Qu’est-ce que la légèreté pour ma patiente ? Est-ce une partie de son Self qu’elle peut enfin laisser émerger, une fois sortie de la dimension compulsive, répétitive de son opposé, à savoir la frivolité euphorique et négativante. Après une longue élaboration dépressive, les pensées et l’idiome ne sont plus alourdis par le poids de défenses qui écrasent, inhibent, et chargent les mots de négativité et d’angoisse, ou qui les rendent frivoles et inconsistants sur un mode maniaque. C’est le temps où la mélancolie est devenue une tristesse légère.

Plus tard, la patiente dira qu’elle ressentait que les sentiments, les mots, les regards, pénétraient dans l’analyste comme en un refuge où ils devenaient moins effrayants. Si l’analyste n’avait pas peur, alors elle pouvait aussi envisager ces pensées comme moins effrayantes.

C’est la caractéristique spécifique de l’approche analytique, à savoir « du produit de la curiosité associée à et mise au service du respect de l’analyste pour les efforts d’introspection du patient » (Poland, 2018, p.43). Cela permet d’adoucir le sentiment particulier de solitude que j’ai évoqué au début, ainsi que l’angoisse de ne pas pouvoir être compris par les êtres qui nous sont chers et par le monde toujours présent autour de nous.

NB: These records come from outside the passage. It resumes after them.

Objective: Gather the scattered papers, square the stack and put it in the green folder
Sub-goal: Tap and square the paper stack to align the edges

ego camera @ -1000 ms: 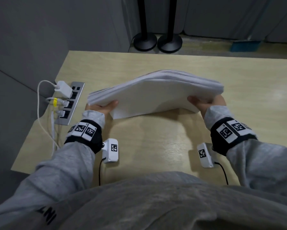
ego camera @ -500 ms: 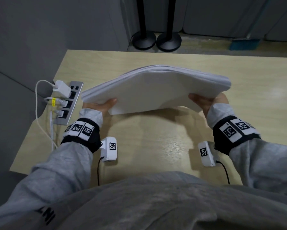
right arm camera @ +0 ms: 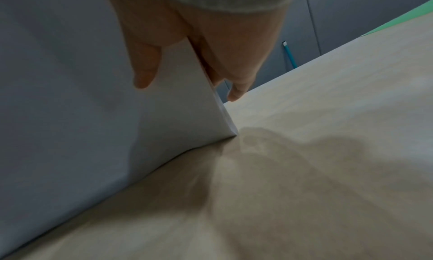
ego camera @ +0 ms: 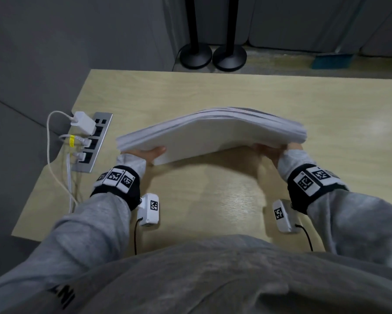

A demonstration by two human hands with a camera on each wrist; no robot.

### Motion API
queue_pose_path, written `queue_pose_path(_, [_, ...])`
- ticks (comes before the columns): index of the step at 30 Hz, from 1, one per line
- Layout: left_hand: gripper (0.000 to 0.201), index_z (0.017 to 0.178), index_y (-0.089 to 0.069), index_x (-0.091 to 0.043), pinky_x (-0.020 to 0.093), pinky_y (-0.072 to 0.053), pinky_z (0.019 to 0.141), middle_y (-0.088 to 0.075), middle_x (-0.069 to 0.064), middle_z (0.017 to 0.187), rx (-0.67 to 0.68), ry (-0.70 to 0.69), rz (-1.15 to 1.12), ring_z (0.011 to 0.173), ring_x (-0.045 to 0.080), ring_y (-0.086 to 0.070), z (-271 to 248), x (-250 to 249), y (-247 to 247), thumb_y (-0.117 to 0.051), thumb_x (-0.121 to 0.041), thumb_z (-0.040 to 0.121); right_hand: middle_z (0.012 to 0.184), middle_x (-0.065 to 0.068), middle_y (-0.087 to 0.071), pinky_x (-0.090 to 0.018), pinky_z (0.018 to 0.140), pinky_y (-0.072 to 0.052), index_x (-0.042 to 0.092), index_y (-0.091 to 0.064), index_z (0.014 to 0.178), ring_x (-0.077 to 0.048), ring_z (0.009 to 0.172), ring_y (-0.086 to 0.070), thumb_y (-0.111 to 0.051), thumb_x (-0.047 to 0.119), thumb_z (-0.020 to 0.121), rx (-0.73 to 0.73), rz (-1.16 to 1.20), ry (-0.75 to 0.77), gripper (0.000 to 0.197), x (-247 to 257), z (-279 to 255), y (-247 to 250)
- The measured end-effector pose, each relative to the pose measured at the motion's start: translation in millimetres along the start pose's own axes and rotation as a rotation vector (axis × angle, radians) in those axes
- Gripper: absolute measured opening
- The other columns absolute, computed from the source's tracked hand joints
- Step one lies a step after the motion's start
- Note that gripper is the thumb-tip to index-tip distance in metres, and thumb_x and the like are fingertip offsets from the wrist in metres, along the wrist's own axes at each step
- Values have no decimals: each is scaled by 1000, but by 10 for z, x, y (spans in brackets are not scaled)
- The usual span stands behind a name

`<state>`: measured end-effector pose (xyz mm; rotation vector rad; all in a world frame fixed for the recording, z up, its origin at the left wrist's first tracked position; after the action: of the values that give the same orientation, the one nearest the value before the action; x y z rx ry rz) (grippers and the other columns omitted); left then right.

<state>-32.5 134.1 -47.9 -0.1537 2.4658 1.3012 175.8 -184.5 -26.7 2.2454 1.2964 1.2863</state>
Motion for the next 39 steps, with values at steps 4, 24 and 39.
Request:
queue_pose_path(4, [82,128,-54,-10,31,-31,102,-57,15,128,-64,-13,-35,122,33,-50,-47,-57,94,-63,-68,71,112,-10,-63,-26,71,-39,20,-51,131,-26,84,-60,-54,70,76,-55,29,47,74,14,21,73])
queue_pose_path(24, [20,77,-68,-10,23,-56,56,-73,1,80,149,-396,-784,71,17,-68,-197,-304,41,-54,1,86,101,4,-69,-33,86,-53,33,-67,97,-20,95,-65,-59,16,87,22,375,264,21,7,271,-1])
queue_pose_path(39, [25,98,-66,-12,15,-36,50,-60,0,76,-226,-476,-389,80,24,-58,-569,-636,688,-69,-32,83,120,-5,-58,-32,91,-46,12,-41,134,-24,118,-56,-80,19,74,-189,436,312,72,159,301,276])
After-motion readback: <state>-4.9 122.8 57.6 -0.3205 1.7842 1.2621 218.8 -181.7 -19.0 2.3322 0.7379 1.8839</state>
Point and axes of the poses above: each hand's wrist, its own z-axis towards the middle knuckle, its own y-axis out of the back of the hand, x = y × z, the point moved 8 cm from there along z, towards the middle knuckle
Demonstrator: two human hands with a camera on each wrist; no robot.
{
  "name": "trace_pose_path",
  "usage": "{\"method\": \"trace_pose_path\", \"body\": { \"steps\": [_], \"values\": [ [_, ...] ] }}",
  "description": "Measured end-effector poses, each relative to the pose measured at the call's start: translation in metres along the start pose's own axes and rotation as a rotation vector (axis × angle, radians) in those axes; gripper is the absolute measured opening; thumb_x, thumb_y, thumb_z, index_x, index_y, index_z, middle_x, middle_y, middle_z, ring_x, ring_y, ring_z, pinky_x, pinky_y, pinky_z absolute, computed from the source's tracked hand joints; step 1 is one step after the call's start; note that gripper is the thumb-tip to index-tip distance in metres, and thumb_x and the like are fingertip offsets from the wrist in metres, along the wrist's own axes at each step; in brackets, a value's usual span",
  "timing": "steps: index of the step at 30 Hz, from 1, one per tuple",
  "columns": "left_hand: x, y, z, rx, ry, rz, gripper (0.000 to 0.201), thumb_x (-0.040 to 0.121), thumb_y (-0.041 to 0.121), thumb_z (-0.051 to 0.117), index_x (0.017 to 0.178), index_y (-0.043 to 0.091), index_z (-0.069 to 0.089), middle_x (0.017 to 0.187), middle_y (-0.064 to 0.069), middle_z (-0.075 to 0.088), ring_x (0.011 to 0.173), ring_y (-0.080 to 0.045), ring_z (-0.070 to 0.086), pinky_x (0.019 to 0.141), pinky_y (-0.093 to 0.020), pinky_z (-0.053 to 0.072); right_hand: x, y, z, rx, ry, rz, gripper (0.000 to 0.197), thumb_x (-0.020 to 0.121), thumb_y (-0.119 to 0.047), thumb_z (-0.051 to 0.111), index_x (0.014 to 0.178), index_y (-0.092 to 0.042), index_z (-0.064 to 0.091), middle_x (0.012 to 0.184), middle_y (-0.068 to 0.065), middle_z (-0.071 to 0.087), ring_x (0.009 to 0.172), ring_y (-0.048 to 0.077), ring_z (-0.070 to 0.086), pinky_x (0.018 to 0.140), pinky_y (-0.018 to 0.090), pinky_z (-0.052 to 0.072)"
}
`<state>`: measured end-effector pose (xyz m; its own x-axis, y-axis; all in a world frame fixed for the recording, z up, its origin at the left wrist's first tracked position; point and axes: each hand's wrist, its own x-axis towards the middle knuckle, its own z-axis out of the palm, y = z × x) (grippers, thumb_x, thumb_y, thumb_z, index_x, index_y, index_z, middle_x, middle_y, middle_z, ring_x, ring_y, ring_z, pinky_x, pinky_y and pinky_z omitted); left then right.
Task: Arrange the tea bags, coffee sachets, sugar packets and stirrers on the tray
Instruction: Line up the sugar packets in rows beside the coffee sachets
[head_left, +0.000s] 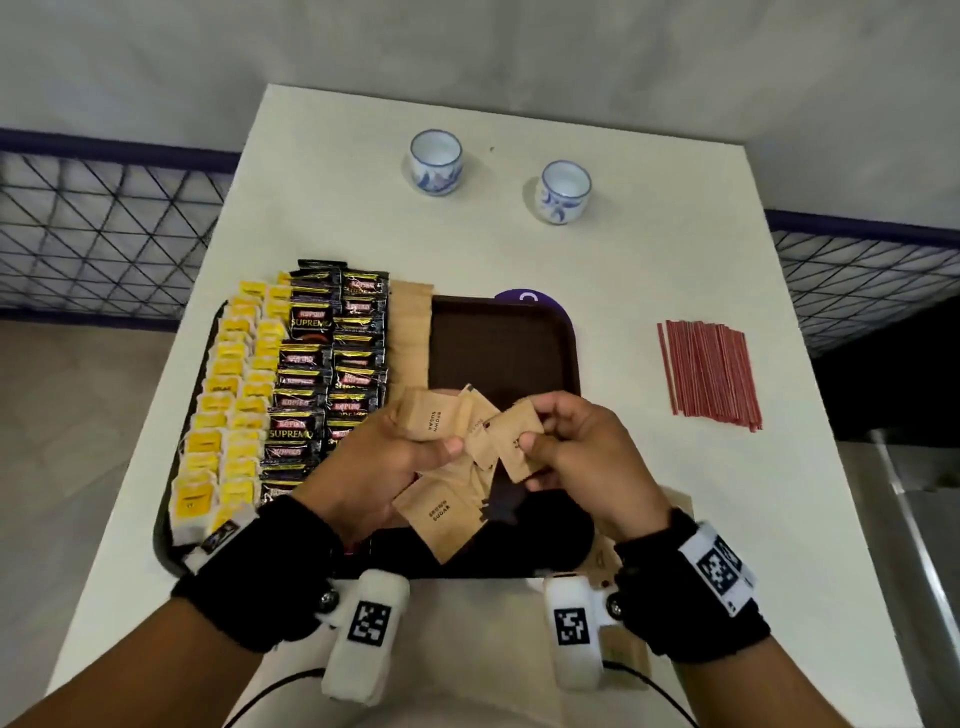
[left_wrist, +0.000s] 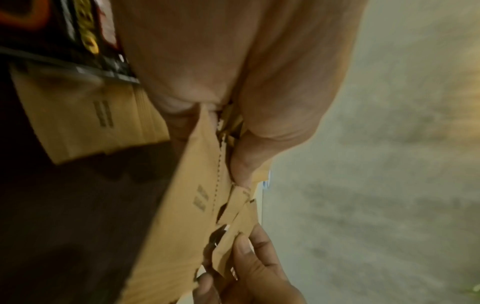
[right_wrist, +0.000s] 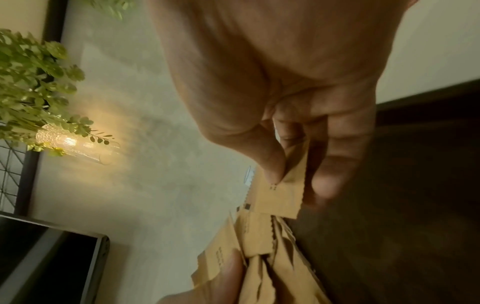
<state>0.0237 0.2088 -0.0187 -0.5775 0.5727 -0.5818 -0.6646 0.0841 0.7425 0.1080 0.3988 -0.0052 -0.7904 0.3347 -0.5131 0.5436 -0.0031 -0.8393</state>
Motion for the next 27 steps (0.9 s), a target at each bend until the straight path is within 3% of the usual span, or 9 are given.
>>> {"method": "trace_pose_path", "body": {
  "steps": [2, 4, 8, 12, 14, 17, 20, 23, 27],
  "values": [
    [-0.010, 0.000, -0.014, -0.008, 0.040, 0.015, 0.042, 0.091, -0.008, 0.062, 0.122, 0.021, 0.067, 0.112, -0.014, 0.076, 0.105, -0.032, 0.073, 0.091, -0.052, 0.058, 0.002, -0.002, 0.010, -0.022, -0.019, -0.006, 0.035, 0.092, 0.001, 0.063, 0.113, -0.026, 0.068, 0.086, 0.005, 0.073, 0.077, 0.019, 0.071, 0.056, 0.029, 0.056],
    [-0.018, 0.000, -0.030, -0.017, 0.083, 0.029, 0.041, 0.091, -0.006, 0.061, 0.123, 0.020, 0.066, 0.110, -0.014, 0.076, 0.099, -0.029, 0.075, 0.082, -0.047, 0.062, 0.003, -0.004, 0.020, -0.045, -0.030, 0.006, 0.037, 0.092, 0.000, 0.063, 0.114, -0.029, 0.068, 0.090, 0.005, 0.075, 0.078, 0.017, 0.071, 0.055, 0.026, 0.053],
    [-0.034, 0.002, -0.059, -0.047, 0.144, 0.048, 0.030, 0.092, -0.004, 0.061, 0.120, 0.007, 0.068, 0.109, -0.021, 0.075, 0.089, -0.030, 0.076, 0.070, -0.041, 0.064, 0.003, -0.009, 0.036, 0.106, -0.024, 0.110, 0.020, 0.095, -0.001, 0.061, 0.109, -0.013, 0.065, 0.096, 0.012, 0.075, 0.079, 0.027, 0.074, 0.053, 0.031, 0.055],
    [-0.047, 0.006, -0.085, -0.079, 0.167, 0.060, 0.033, 0.086, 0.001, 0.065, 0.114, 0.016, 0.071, 0.106, -0.014, 0.078, 0.089, -0.026, 0.076, 0.071, -0.043, 0.063, -0.001, -0.012, 0.046, 0.264, 0.010, 0.182, 0.010, 0.099, 0.000, 0.051, 0.109, -0.001, 0.056, 0.096, 0.017, 0.073, 0.081, 0.039, 0.075, 0.069, 0.045, 0.063],
    [-0.051, 0.008, -0.095, -0.082, 0.158, 0.058, 0.040, 0.080, 0.006, 0.066, 0.118, 0.015, 0.070, 0.108, -0.015, 0.077, 0.091, -0.027, 0.076, 0.072, -0.043, 0.063, -0.003, -0.012, 0.051, 0.268, 0.034, 0.179, 0.012, 0.100, 0.002, 0.047, 0.110, -0.002, 0.053, 0.099, 0.020, 0.071, 0.080, 0.040, 0.074, 0.070, 0.047, 0.063],
    [-0.054, 0.009, -0.105, -0.096, 0.161, 0.057, 0.035, 0.087, -0.001, 0.061, 0.119, 0.011, 0.069, 0.108, -0.018, 0.076, 0.086, -0.027, 0.077, 0.067, -0.039, 0.064, -0.008, -0.009, 0.057, 0.198, 0.055, 0.158, 0.022, 0.096, 0.007, 0.048, 0.110, -0.008, 0.056, 0.099, 0.017, 0.070, 0.070, 0.031, 0.072, 0.058, 0.037, 0.060],
    [-0.056, 0.009, -0.112, -0.106, 0.155, 0.059, 0.034, 0.093, -0.006, 0.056, 0.120, 0.011, 0.068, 0.106, -0.016, 0.077, 0.085, -0.025, 0.077, 0.063, -0.036, 0.063, -0.011, -0.002, 0.062, 0.063, 0.064, 0.096, 0.030, 0.088, 0.008, 0.062, 0.107, -0.014, 0.056, 0.093, 0.015, 0.071, 0.059, 0.019, 0.063, 0.048, 0.026, 0.046],
    [-0.059, 0.011, -0.119, -0.097, 0.147, 0.061, 0.037, 0.095, -0.005, 0.055, 0.126, 0.012, 0.066, 0.108, -0.015, 0.077, 0.087, -0.026, 0.077, 0.063, -0.036, 0.062, -0.014, 0.003, 0.064, -0.037, 0.132, 0.039, 0.034, 0.080, 0.004, 0.076, 0.103, -0.015, 0.058, 0.083, 0.008, 0.072, 0.062, 0.011, 0.065, 0.052, 0.019, 0.046],
    [-0.062, 0.010, -0.130, -0.098, 0.163, 0.060, 0.037, 0.094, -0.004, 0.057, 0.128, 0.010, 0.065, 0.110, -0.017, 0.076, 0.087, -0.027, 0.077, 0.063, -0.037, 0.062, -0.019, 0.007, 0.068, -0.017, 0.143, -0.057, 0.016, 0.080, 0.006, 0.075, 0.088, -0.007, 0.070, 0.076, 0.008, 0.072, 0.063, 0.006, 0.064, 0.057, 0.014, 0.047]
  ]
}}
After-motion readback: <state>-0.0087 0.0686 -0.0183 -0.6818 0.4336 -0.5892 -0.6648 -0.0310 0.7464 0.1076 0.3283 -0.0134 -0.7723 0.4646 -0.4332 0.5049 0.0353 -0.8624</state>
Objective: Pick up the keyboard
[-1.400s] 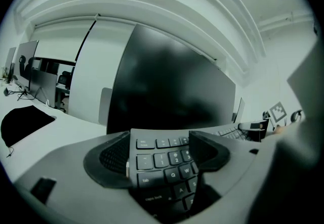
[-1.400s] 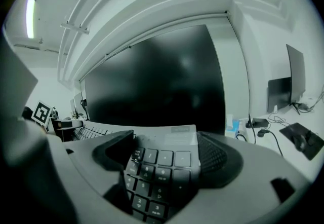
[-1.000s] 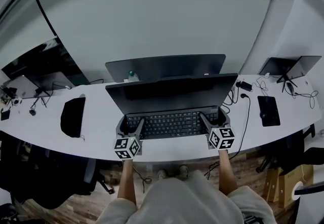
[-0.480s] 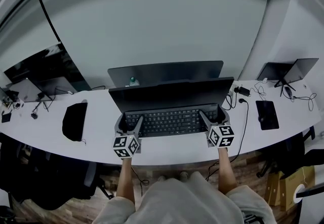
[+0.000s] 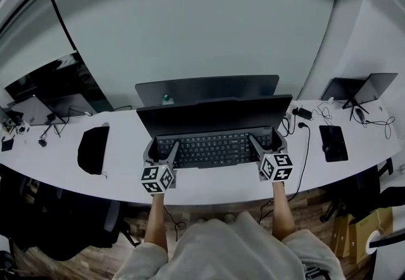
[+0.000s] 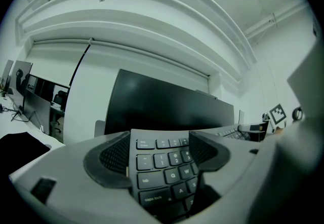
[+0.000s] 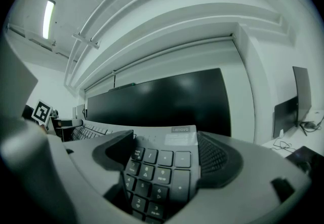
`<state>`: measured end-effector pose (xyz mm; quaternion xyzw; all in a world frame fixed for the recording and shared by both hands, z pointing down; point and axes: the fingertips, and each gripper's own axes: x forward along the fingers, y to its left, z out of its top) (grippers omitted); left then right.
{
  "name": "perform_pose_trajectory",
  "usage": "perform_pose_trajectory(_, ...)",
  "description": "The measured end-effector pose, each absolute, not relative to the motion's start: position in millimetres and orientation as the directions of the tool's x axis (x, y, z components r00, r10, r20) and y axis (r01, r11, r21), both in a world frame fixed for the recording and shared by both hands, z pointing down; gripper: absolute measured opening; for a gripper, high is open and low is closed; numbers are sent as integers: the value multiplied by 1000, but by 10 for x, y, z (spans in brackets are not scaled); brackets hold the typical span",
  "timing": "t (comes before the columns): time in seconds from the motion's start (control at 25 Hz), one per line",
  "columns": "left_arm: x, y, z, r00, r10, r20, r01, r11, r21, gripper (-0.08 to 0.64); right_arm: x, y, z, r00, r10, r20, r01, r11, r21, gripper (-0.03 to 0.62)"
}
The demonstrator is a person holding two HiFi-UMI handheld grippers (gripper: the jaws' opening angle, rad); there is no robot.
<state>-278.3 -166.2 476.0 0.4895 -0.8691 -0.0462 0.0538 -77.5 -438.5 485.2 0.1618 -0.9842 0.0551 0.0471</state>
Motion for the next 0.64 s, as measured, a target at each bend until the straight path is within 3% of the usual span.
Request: perform_pose_trajectory(0.64,-2818,-1679,4841,-513,-856,57,-845,516,141,337,-812,-4404,4945,-942,-311,125,-323,941,-100,379)
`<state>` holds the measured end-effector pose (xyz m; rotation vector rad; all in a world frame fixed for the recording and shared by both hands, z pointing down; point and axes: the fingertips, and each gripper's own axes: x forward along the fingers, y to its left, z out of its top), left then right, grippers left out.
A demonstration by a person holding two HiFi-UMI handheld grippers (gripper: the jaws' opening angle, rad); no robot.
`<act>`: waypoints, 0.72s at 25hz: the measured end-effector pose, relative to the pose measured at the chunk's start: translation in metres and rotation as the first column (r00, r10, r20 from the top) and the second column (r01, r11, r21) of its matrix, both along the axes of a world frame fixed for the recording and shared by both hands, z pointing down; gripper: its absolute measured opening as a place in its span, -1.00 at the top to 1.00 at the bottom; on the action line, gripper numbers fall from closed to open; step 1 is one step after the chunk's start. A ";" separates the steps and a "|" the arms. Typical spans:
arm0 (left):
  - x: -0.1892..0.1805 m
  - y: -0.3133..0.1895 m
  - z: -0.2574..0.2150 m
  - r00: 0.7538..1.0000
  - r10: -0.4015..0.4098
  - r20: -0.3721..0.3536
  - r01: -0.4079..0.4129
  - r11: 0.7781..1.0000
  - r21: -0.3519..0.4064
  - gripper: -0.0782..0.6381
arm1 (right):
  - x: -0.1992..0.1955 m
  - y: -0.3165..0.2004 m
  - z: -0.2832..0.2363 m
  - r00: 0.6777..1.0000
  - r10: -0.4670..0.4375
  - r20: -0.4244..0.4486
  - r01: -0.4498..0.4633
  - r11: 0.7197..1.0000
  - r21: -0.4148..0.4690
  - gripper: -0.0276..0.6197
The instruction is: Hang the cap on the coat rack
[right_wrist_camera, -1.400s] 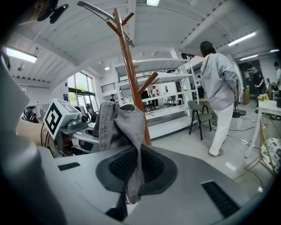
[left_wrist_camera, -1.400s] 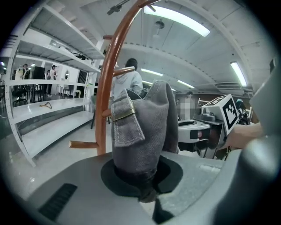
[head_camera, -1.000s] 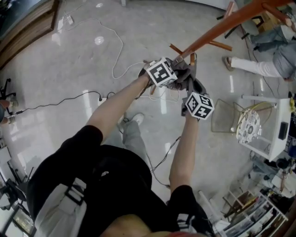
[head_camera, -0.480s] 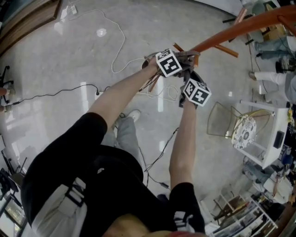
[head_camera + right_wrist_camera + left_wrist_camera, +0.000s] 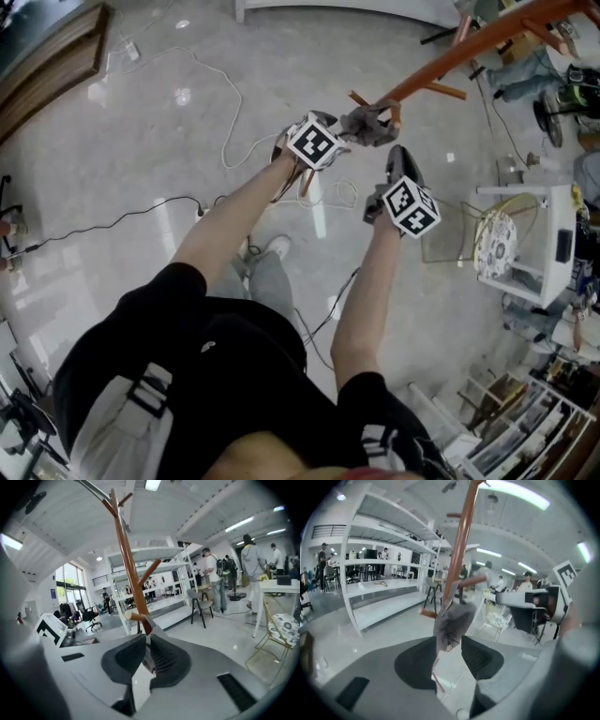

Sera-t-il toujours possible d’expérimenter et d’écouter le corps et sa communication complexe au travers d’un écran ?
 
Références
Bion, W. R. (1979). Making the best of a bad job. Clinical seminars and four papers, (1979). 247–57. Abingdon: Fleetwood Press.
Bollas, Ch., (2018) Sens et mélancolie – Vivre au temps du désarroi. Paris: Ithaque, 2019
Calvino, I. (1988), Leçons américaines, six propositions pour le prochain millénaire. « Légèreté ». Paris: Folio, Gallimard, 2017.
Golinelli, P. (2003). ‘The Castaway Self: a psychoanalytic reading of Castaway by Robert Zemeckis.’ Int. J. Psychoanal. 84, 2003 Part 1, 169-172.
Hoffmann, I. (1998). Ritual and Spontaneity in the Psychoanalytic Process: a Dialectical Constructivist View. The Analytic Press.
Neri, C., (1993). Campo e fantasie trans-generazionali. Rivista Psicoanal., 39:43-64. Rome: Borla. 
Ogden, Th. H., (2016). Vite non vissute. Milan: Raffaello Cortina Editore. 
Poland, W. (2018). Intimacy and Separateness in Psychoanalysis. New York: Routledge.
Roussillon, R. (2017). Fondamenti e Processi dell’Incontro Psicoanalitico. In La Relazione Analitica. Rossi, N., Ruggiero, I. (a cura di) Milan: Franco Angeli, pp. 44-50 
Shakespeare, W. (1621). La tempête. 
Spadoni. A., (2007). ‘L’oscuro oggetto del bisogno,’ in E l’analisi va...Scritti Psicoanalitici e Memorie. Rimini: Guaraldi.
Winnicott, D. (1975). De la pédiatrie à la psychanalyse. Paris: Petite Bibliothèque Payot, 1969.

[1]    « Pour exister (…) pleinement, sans blesser ni le Self ni l’objet » (Spadoni, 2007).